> Exercise objective
The listing that follows should be copied in full, exactly as written.

[Data below Boundary: Start]

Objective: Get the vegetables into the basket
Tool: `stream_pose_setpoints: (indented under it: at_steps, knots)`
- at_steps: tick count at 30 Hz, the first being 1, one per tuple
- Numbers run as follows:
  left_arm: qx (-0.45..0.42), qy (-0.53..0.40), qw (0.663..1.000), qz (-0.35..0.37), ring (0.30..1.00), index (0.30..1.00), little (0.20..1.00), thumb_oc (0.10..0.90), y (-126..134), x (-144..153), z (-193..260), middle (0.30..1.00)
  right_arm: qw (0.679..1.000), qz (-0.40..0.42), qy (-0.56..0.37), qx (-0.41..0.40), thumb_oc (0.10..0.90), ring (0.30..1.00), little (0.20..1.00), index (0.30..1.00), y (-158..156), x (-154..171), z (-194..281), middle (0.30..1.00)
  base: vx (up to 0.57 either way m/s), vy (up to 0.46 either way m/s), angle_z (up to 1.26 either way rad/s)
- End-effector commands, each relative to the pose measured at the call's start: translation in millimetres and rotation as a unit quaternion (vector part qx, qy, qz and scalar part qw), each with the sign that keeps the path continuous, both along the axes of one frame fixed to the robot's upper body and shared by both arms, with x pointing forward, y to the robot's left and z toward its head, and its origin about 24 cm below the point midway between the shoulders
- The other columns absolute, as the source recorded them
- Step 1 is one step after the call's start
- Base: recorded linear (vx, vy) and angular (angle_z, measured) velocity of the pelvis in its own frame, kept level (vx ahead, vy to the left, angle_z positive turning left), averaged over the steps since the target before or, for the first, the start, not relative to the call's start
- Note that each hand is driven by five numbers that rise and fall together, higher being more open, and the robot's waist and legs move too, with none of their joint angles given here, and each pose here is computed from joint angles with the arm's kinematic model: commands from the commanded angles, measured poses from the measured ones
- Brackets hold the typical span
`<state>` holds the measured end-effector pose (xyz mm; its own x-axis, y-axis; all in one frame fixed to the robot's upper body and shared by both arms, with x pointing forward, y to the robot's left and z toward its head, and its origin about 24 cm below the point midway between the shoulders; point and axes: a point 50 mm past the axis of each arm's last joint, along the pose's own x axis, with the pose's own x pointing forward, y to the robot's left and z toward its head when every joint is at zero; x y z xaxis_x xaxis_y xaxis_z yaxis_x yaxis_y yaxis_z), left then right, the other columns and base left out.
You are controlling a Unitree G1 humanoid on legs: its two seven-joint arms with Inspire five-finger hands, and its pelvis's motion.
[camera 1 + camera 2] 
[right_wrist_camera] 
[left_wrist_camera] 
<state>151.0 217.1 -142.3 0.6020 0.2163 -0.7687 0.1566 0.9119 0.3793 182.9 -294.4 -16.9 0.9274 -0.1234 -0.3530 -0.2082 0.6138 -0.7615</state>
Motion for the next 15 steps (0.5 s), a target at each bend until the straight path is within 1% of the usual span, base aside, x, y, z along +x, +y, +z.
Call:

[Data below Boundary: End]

> Task response
Objective: Get the vegetables into the basket
Tool: `stream_pose_setpoints: (indented under it: at_steps, knots)`
- at_steps: tick count at 30 Hz, the first being 1, one per tuple
- Numbers run as follows:
  left_arm: qx (-0.45..0.42), qy (-0.53..0.40), qw (0.663..1.000), qz (-0.35..0.37), ring (0.30..1.00), index (0.30..1.00), little (0.20..1.00), thumb_oc (0.10..0.90), y (-126..134), x (-144..153), z (-193..260), middle (0.30..1.00)
  right_arm: qw (0.679..1.000), qz (-0.40..0.42), qy (-0.56..0.37), qx (-0.41..0.40), thumb_oc (0.10..0.90), ring (0.30..1.00), little (0.20..1.00), index (0.30..1.00), y (-158..156), x (-154..171), z (-194..281), middle (0.30..1.00)
  base: vx (up to 0.57 either way m/s), vy (up to 0.46 either way m/s), angle_z (up to 1.26 either way rad/s)
- End-effector commands, each relative to the pose measured at the call's start: translation in millimetres and rotation as a unit quaternion (vector part qx, qy, qz and scalar part qw), each with the sign that keeps the path continuous, both along the axes of one frame fixed to the robot's upper body and shared by both arms, with x pointing forward, y to the robot's left and z toward its head, and its origin about 24 cm below the point midway between the shoulders
- The other columns absolute, as the source recorded them
- Step 1 is one step after the call's start
- Base: recorded linear (vx, vy) and angular (angle_z, measured) velocity of the pelvis in its own frame, kept level (vx ahead, vy to the left, angle_z positive turning left), averaged over the steps since the target before or, for the first, the start, not relative to the call's start
- Note that each hand is driven by five numbers that rise and fall together, higher being more open, and the robot's waist and legs move too, with none of their joint angles given here, and each pose here is computed from joint angles with the arm's kinematic model: commands from the commanded angles, measured poses from the measured ones
- Brackets hold the typical span
`<state>` holds the measured end-effector pose (xyz mm; its own x-axis, y-axis; all in one frame fixed to the robot's upper body and shared by both arms, with x pointing forward, y to the robot's left and z toward its head, and its origin about 24 cm below the point midway between the shoulders; point and axes: a point 50 mm past the axis of each arm's last joint, along the pose's own x axis, with the pose's own x pointing forward, y to the robot's left and z toward its head when every joint is at zero; x y z xaxis_x xaxis_y xaxis_z yaxis_x yaxis_y yaxis_z), left then right, the other columns and base left out.
You are controlling a Unitree G1 humanoid on legs: its two seven-joint arms with Inspire five-finger hands, and its pelvis's motion.
[camera 1 + camera 2] 
[right_wrist_camera] 
[left_wrist_camera] 
<state>151.0 217.1 -142.3 0.6020 0.2163 -0.7687 0.1566 0.9119 0.3793 182.9 -294.4 -16.9 0.9274 -0.1234 -0.3530 -0.2082 0.6138 -0.7615</state>
Motion for the next 15 steps (0.5 s), a target at each bend until the straight path is within 1% of the usual span, base aside, x, y, z along +x, +y, +z.
Call:

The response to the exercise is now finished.